I finished several books in January and February for which I never got around to writing reviews. I’ve gotta get some of these back to the library, so let’s get the reviews taken care of…

I liked Edna Ferber’s So Big . I think I’d have liked it even more as an angst-ridden teen; not sure how I missed this one back then. I’d never even heard of it until a friend mentioned it recently. It’s got a bit of that Gatsby-type realism from the early 20th century, but not nearly as depressing as Gatsby or Sister Carrie. 4 out of 5 stars.
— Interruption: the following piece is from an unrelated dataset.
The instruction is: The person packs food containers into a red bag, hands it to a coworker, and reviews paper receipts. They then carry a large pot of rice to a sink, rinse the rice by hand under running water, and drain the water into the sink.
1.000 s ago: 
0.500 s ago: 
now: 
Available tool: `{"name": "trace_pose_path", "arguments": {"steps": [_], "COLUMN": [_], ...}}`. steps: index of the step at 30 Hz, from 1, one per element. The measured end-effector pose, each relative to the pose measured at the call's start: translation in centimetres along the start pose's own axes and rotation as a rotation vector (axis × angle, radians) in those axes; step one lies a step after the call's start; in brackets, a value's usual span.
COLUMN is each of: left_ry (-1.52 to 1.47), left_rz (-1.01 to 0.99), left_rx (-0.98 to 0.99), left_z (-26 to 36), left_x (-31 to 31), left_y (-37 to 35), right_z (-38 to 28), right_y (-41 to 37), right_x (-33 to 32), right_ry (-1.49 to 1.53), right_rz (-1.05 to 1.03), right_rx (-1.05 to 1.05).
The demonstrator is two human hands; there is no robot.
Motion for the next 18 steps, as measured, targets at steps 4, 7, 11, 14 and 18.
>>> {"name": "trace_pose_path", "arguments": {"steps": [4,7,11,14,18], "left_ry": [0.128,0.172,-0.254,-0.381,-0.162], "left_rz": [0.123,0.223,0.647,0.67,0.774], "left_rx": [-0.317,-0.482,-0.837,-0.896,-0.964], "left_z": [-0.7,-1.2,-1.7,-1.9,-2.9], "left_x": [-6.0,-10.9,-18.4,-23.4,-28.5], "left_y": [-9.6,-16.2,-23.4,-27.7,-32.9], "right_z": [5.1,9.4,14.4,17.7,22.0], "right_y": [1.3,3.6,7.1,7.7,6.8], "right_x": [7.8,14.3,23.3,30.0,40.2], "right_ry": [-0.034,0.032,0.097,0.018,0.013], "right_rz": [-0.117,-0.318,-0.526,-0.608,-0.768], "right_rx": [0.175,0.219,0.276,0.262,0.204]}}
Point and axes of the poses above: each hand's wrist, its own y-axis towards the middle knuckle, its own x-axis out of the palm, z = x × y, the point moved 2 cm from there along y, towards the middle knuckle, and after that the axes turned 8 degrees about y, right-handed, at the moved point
I *loved* Tracy Chevalier’s Girl with a Pearl Earring when I read it last year. I read the book, saw the movie, then read the book again. (NOTE: the movie is better if you’ve read the book so you can mentally fill in all the stuff they left out). So I decided I’d enjoy some of her other books, and picked up Falling Angels. Disappointing. Depressing. Weirdly feminist and anti-feminist at the same time (a main character is a suffragette). 2.5 stars. Can I do that?

Susan Elizabeth Phillips is my guilty pleasure. Her latest is Call Me Irresistible. Clever dialogue and almost ridiculous characters make for fun reading. A little, ahem, steamy romance thrown in. Excellent, if you like that sort of thing. 5 stars.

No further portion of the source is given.